Search the data for the string "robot" and gather each line it is in.

GIVEN ENTRIES section start

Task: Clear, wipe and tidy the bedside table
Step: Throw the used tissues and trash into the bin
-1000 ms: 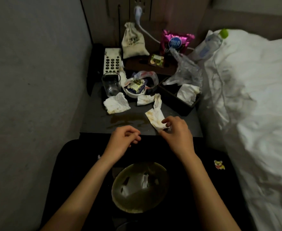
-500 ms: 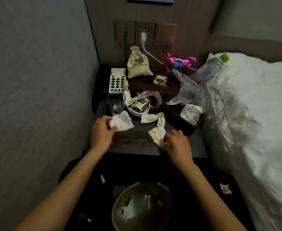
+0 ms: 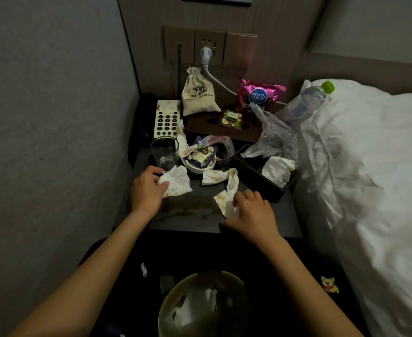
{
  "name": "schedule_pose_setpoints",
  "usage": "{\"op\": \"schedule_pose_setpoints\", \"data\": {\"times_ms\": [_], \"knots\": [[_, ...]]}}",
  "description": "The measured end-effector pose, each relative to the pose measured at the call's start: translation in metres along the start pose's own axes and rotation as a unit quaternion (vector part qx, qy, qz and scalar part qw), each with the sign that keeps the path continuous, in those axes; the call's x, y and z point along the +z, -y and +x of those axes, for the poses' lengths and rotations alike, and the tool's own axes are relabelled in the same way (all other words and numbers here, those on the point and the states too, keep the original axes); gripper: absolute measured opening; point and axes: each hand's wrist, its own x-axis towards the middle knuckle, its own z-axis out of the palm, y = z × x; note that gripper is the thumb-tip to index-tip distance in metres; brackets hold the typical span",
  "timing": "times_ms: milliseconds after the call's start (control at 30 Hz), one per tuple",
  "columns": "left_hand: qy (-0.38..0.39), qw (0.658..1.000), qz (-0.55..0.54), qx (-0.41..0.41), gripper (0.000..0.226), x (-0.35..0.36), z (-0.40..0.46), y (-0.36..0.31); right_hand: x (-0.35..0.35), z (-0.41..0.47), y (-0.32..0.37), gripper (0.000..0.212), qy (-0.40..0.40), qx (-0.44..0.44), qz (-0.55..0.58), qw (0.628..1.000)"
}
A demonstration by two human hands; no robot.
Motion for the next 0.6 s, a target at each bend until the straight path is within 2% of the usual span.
{"op": "schedule_pose_setpoints", "data": {"times_ms": [67,200,267,333,467,533,600], "knots": [[0.002,1.0,-0.013,0.025,0.016,0.0,-0.001,-0.004,0.005,-0.002,-0.001,0.052,-0.009,-0.002,-0.019,1.0],[0.023,0.994,-0.051,0.092,0.007,-0.004,-0.007,-0.022,0.008,-0.001,-0.005,0.021,-0.043,0.003,-0.025,0.999],[0.04,0.989,-0.086,0.112,0.005,-0.004,-0.009,-0.032,0.007,0.003,-0.008,0.013,-0.063,0.009,0.013,0.998],[0.064,0.983,-0.124,0.118,0.004,0.0,-0.009,-0.043,0.001,0.009,-0.01,0.009,-0.098,0.027,0.116,0.988],[0.132,0.974,-0.164,0.078,0.005,0.016,-0.004,-0.061,-0.014,0.033,-0.012,0.009,-0.116,0.057,0.319,0.939],[0.164,0.974,-0.147,0.043,0.005,0.03,-0.002,-0.063,-0.018,0.043,-0.01,0.011,-0.097,0.059,0.353,0.929],[0.171,0.978,-0.122,0.004,0.011,0.043,-0.001,-0.061,-0.017,0.051,-0.006,0.015,-0.087,0.057,0.34,0.935]]}}
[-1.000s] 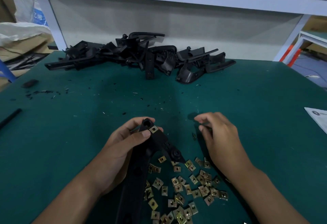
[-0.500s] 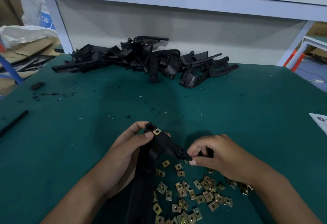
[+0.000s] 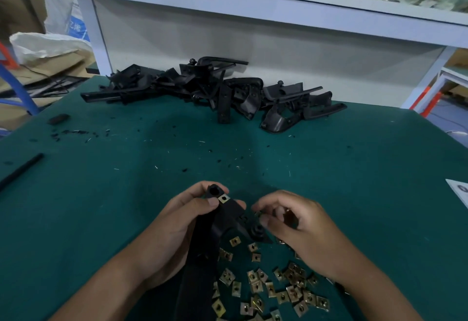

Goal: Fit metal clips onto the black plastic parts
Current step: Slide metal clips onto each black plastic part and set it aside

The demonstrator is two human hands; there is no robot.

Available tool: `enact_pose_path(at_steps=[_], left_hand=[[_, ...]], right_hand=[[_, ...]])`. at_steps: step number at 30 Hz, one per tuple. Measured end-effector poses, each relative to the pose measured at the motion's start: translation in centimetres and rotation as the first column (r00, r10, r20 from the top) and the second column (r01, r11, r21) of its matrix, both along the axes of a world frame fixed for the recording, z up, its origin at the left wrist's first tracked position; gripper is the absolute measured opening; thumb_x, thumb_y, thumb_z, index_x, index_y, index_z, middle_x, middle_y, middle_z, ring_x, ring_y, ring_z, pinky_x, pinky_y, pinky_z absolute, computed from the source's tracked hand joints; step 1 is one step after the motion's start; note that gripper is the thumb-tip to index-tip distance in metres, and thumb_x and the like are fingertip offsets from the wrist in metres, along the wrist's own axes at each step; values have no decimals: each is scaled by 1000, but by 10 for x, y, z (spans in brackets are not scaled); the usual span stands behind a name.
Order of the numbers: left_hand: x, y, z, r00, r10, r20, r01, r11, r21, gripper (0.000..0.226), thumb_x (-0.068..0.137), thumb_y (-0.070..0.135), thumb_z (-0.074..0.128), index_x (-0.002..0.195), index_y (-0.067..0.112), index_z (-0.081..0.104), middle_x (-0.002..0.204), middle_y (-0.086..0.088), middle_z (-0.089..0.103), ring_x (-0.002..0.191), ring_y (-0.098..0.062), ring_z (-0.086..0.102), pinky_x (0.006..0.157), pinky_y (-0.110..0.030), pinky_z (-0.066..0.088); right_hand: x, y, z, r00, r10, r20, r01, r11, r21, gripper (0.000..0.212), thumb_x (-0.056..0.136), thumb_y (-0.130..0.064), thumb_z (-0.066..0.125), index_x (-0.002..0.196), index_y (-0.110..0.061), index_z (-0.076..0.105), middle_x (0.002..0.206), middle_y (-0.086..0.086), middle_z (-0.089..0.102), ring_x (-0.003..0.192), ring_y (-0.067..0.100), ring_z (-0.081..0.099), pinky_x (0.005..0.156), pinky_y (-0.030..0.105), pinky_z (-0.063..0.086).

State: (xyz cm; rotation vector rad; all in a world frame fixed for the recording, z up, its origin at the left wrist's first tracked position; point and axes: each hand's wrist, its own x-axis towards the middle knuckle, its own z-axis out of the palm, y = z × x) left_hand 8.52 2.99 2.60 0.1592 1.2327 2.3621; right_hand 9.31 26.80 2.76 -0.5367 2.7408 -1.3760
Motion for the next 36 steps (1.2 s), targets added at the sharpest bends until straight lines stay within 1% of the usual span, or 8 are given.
enact_pose_path(at_steps=[2, 5, 9, 12, 15, 21, 29, 36], left_hand=[[-1, 1, -1, 1000, -8, 2, 8, 1000, 5, 19, 83, 18, 66, 101, 11, 67, 116, -29, 68, 86, -29, 72, 69, -31, 59], [-1, 0, -2, 999, -34, -16, 33, 999, -28, 19, 84, 20, 70, 102, 15, 66, 120, -27, 68, 91, -31, 71, 72, -33, 59], [0, -1, -4, 996, -43, -80, 38, 997, -65, 31, 76, 13, 81, 99, 19, 63, 116, -22, 68, 79, -25, 68, 65, -32, 57], [1, -1, -7, 984, -93, -154, 80, 993, -87, 37, 74, 0, 82, 97, 20, 61, 114, -19, 70, 91, -29, 70, 75, -34, 58], [0, -2, -7, 970, -113, -215, 84, 986, -141, 40, 72, -3, 83, 98, 20, 62, 110, -16, 71, 97, -26, 70, 79, -30, 57], [0, -3, -7, 977, -64, -202, 28, 984, -173, 37, 61, 14, 97, 88, 22, 73, 112, -13, 74, 104, -25, 72, 81, -29, 58], [-1, -2, -6, 977, -28, -213, -23, 973, -230, 43, 52, 23, 101, 88, 21, 77, 107, -14, 75, 98, -25, 74, 79, -27, 58], [-1, -2, -7, 975, -7, -222, -42, 976, -213, 44, 51, 23, 101, 87, 22, 77, 106, -16, 76, 104, -27, 73, 81, -27, 58]], right_hand=[[2, -6, 2, 995, -11, 95, 28, 983, -182, 14, 94, -30, 70, 101, -42, 70, 78, -21, 61, 75, -3, 57, 70, 10, 44], [2, -12, 4, 975, 38, 220, 58, 909, -413, 11, 86, -28, 72, 93, -35, 70, 77, -18, 67, 77, -2, 62, 71, 11, 47], [4, -15, 5, 950, 132, 283, 42, 845, -533, 12, 79, -33, 79, 90, -31, 73, 79, -9, 70, 76, 2, 65, 70, 12, 49], [6, -15, 6, 937, 162, 308, 43, 825, -564, 14, 78, -33, 81, 89, -28, 74, 83, -4, 73, 81, 7, 69, 73, 15, 51], [7, -17, 7, 932, 160, 325, 52, 828, -558, 14, 77, -33, 81, 87, -28, 73, 84, -2, 73, 83, 9, 68, 76, 17, 52], [5, -17, 7, 941, 100, 324, 86, 853, -515, 5, 84, -27, 77, 84, -30, 72, 83, -3, 74, 75, 7, 66, 66, 19, 49], [6, -16, 8, 939, 132, 316, 64, 840, -539, 5, 83, -29, 77, 84, -26, 73, 77, -5, 73, 70, 4, 64, 64, 17, 49], [6, -17, 9, 939, 126, 319, 66, 846, -529, 4, 81, -28, 77, 80, -27, 73, 72, -6, 71, 65, 3, 61, 62, 16, 48]])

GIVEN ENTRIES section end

TASK RESPONSE
A demonstration by two human hands; no robot.
The demonstrator is two human hands; there is no robot.

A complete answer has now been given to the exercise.